— Work request —
Would you print out all of the data exactly and keep the pictures out of it?
──────────────────────────────
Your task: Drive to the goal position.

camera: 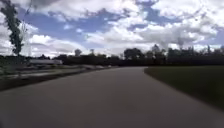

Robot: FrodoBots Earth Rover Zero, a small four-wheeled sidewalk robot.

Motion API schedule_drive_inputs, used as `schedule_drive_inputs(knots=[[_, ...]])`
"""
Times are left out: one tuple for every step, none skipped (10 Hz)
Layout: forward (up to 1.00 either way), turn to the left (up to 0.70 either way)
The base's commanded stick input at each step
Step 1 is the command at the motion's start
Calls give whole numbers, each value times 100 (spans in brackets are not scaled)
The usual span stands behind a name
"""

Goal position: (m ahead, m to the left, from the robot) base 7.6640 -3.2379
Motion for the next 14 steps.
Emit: schedule_drive_inputs(knots=[[100,-12],[100,-14],[100,-15],[100,-16],[100,-16],[100,-16],[100,-16],[100,-16],[100,-16],[100,-16],[100,-16],[100,-16],[100,-16],[100,-16]])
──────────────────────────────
— Output for this task —
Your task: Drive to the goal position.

camera: 

Robot: FrodoBots Earth Rover Zero, a small four-wheeled sidewalk robot.

Motion API schedule_drive_inputs, used as `schedule_drive_inputs(knots=[[_, ...]])`
"""
Times are left out: one tuple for every step, none skipped (10 Hz)
Layout: forward (up to 1.00 either way), turn to the left (up to 0.70 either way)
The base's commanded stick input at each step
Step 1 is the command at the motion's start
Calls give whole numbers, each value times 100 (spans in brackets are not scaled)
The usual span stands behind a name
"""

Goal position: (m ahead, m to the left, from the robot) base 7.6640 -3.2379
Motion for the next 14 steps.
Emit: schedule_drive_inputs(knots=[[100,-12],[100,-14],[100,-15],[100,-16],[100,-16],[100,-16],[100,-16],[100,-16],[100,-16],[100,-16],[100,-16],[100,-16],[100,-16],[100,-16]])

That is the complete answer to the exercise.